Material for this task:

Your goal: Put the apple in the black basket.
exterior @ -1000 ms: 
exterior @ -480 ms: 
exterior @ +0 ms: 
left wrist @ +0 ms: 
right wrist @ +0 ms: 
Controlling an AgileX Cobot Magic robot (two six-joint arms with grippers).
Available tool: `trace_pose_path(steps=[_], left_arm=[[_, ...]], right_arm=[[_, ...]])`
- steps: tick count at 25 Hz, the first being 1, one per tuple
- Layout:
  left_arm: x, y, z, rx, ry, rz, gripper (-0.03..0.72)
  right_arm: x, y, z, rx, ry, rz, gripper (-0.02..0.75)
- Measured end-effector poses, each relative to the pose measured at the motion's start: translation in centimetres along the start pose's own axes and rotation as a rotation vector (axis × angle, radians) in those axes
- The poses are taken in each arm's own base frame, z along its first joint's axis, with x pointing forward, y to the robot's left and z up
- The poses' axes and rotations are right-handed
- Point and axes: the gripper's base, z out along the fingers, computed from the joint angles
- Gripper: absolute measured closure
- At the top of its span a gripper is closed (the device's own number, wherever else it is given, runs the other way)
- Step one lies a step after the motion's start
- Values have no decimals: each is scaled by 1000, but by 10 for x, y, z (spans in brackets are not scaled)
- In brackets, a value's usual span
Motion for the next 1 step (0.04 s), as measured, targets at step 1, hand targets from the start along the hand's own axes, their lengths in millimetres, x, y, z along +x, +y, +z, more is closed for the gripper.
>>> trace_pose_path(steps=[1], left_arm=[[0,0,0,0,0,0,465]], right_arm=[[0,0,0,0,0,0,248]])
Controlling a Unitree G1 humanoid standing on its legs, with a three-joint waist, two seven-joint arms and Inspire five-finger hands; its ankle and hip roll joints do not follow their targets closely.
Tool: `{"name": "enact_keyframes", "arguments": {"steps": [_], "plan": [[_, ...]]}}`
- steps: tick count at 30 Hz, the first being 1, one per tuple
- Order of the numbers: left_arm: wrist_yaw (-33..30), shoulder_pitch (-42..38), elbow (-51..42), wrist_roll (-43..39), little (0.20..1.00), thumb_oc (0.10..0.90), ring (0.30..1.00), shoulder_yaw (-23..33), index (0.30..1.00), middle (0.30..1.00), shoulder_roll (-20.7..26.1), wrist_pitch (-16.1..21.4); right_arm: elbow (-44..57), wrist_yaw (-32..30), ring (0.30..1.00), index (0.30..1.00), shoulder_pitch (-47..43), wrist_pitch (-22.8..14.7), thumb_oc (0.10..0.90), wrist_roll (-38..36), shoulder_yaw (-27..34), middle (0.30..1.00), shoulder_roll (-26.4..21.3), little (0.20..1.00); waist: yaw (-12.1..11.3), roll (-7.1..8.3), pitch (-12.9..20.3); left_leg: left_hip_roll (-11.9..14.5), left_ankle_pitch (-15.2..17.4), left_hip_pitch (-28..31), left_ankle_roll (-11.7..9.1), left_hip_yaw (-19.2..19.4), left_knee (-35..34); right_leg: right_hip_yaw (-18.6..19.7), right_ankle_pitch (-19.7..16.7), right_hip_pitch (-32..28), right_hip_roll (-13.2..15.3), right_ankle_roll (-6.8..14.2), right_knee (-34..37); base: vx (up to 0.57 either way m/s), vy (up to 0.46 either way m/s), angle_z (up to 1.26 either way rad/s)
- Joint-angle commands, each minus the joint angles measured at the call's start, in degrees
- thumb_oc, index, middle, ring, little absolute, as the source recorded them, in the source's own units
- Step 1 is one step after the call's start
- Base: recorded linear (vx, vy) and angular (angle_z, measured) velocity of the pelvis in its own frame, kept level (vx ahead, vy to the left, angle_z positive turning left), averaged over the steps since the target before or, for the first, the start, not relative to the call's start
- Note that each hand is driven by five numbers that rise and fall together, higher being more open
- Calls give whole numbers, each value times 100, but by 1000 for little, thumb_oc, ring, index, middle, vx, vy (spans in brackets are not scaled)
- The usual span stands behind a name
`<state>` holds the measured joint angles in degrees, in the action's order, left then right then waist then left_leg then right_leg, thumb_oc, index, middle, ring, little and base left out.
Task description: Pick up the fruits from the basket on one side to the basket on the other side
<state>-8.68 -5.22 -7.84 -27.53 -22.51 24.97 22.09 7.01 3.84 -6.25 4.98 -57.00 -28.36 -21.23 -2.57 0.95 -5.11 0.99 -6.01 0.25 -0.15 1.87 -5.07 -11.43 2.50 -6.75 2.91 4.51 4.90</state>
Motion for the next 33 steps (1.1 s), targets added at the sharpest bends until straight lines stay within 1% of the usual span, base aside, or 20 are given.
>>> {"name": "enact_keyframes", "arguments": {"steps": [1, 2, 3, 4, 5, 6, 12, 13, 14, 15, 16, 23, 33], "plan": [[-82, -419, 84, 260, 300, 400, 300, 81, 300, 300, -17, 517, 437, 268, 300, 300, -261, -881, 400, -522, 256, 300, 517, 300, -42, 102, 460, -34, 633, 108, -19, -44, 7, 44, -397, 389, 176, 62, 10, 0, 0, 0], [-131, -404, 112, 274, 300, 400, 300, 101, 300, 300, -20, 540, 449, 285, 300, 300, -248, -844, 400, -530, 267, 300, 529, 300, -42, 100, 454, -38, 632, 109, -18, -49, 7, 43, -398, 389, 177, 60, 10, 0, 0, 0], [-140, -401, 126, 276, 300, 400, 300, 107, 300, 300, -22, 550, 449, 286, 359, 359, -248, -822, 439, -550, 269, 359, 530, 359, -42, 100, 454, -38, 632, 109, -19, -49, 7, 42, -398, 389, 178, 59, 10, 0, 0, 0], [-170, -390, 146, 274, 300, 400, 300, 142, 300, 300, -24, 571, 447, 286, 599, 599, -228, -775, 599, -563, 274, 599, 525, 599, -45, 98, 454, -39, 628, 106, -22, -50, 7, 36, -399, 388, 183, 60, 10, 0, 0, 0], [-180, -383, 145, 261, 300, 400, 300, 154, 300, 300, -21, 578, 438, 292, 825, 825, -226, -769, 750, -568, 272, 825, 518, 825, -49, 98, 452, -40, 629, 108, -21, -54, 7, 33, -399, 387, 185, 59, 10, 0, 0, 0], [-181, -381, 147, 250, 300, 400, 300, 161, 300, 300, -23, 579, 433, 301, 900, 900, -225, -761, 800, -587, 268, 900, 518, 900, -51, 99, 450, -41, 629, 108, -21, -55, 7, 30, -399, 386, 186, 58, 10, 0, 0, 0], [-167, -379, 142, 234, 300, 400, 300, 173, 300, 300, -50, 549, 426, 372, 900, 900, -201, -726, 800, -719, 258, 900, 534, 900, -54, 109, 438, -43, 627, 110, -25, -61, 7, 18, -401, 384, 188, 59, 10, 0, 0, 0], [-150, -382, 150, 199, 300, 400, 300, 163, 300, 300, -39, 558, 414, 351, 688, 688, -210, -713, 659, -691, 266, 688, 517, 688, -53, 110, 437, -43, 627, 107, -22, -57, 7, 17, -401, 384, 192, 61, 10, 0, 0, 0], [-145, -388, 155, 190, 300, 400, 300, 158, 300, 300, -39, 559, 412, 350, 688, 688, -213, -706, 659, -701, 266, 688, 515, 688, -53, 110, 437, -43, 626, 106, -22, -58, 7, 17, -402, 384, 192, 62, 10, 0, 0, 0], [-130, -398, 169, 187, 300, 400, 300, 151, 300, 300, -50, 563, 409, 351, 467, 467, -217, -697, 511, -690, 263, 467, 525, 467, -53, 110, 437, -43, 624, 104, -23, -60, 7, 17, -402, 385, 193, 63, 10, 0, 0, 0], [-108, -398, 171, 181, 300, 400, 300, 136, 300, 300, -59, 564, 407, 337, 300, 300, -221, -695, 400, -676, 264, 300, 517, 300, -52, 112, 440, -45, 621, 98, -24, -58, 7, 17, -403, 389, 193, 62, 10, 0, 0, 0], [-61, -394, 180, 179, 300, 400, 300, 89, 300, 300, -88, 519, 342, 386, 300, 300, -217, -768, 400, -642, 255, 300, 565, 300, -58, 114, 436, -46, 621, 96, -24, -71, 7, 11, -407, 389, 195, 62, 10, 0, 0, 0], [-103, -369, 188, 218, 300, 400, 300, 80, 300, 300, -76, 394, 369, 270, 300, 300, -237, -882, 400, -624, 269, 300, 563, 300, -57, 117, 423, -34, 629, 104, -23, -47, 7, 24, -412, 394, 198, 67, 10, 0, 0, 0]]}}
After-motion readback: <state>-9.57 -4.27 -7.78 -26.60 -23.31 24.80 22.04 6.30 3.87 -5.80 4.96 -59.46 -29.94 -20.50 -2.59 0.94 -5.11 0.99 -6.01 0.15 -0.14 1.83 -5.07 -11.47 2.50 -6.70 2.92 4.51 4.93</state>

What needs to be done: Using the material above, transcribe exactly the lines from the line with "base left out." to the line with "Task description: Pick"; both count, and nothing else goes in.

The completed task:
`<state>` holds the measured joint angles in degrees, in the action's order, left then right then waist then left_leg then right_leg, thumb_oc, index, middle, ring, little and base left out.
Task description: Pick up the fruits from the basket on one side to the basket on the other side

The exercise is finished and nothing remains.